I flew into Incheon airport outside Seoul just ninety minutes after North Korea bombarded the small island of YeonPyeong, killing two soldiers and at least two civilians.
I was due to attend the Korea MICE Expo and co-located Seoul MICE Forum.
In typical stoic Korean fashion I didn’t hear about any mishap until the organiser of the trip approached me after a gala dinner, saying my wife and editor had been trying to get hold of me. I asked her why, and she matter-of-factly told me they were worried because of the North’s attack, not far from where I landed.

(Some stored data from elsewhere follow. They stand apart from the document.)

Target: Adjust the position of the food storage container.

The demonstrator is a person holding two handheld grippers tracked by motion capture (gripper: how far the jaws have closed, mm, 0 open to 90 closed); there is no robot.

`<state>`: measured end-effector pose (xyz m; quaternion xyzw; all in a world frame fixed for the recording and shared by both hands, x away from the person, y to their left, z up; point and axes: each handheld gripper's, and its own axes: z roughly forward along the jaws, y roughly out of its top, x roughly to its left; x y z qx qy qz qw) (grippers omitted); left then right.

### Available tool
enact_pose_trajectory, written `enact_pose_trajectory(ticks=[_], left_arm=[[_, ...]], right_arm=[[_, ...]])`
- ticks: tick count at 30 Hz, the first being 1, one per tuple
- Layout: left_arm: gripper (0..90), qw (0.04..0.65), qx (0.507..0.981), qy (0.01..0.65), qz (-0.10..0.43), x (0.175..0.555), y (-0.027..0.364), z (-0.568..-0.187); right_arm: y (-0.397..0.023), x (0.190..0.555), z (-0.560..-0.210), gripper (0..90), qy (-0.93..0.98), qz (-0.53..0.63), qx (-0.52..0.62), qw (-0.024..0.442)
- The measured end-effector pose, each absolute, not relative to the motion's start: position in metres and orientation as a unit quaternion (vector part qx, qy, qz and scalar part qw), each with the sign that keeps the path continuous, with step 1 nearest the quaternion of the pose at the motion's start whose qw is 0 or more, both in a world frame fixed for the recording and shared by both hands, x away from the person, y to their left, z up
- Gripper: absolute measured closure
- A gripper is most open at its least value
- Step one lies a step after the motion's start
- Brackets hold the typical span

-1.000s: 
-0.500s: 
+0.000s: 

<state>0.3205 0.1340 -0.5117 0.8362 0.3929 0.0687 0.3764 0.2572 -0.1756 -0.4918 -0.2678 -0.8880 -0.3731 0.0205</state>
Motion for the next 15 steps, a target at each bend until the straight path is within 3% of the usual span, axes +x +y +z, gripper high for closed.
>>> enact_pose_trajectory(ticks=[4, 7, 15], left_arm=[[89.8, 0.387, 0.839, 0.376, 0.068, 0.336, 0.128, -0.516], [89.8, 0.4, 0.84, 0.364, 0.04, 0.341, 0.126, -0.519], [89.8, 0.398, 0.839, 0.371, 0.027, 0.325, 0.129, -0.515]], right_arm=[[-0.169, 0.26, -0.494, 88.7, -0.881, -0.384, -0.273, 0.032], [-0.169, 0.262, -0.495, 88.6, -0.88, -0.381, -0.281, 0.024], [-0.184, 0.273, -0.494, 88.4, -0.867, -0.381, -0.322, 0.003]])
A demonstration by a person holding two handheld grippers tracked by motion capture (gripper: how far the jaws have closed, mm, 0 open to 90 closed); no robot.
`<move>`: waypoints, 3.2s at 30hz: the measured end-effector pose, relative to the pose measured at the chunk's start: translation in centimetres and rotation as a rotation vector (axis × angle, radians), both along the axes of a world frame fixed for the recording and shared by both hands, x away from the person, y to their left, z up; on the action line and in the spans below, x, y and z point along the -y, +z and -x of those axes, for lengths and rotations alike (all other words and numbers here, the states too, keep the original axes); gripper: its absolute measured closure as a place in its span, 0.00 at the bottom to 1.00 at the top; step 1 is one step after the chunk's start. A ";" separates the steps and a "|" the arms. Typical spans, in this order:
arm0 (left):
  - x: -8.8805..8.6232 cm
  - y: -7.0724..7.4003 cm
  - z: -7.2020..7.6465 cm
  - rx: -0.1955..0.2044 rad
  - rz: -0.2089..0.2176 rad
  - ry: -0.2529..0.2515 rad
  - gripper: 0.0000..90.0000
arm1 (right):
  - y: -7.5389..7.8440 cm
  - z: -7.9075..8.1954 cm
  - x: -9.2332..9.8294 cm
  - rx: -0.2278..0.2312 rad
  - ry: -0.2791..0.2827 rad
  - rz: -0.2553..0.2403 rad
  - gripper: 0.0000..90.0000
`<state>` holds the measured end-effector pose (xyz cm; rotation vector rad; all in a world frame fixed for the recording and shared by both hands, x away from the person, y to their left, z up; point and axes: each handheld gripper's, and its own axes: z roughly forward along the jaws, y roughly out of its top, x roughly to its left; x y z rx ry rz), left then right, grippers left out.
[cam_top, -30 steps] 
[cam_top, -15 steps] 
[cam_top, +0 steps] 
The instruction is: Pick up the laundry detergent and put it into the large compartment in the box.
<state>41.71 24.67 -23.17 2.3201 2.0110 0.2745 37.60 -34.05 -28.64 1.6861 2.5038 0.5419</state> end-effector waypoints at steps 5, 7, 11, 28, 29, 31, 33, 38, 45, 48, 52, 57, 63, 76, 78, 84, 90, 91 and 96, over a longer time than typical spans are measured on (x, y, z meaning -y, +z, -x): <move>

Having lived in South Korea for three years, I am familiar with how the people there play down threats from the North. It’s hard to say where the disparity in reactions comes from. Perhaps the Western media overhypes each crisis, but on the other hand the Korean press has waged a long battle against government and corporate censorship. Maybe the calm demeanour of our hosts is simply an effort to maintain professionalism, and present the best face to international guests.
Either way, while half the world panicked the MICE event went on without a hitch. In fact, the political tensions were fertile ground for discussing the challenges faced by organisers of international events. ICCA president Martin Sirk said in a talk that there is no such thing as a ‘safe’ country, and reminded the audience that even a peaceful city like meek Toronto turned into a hazard area with the outbreak of SARS in 2003.
In the world of international event organising, the important thing is good risk assessment before a problem occurs, and good on-the-ground policies to keep delegates and visitors safe and calm, and carrying on with the business they arrived to do. It’s all part of delivering what has been promised against all odds.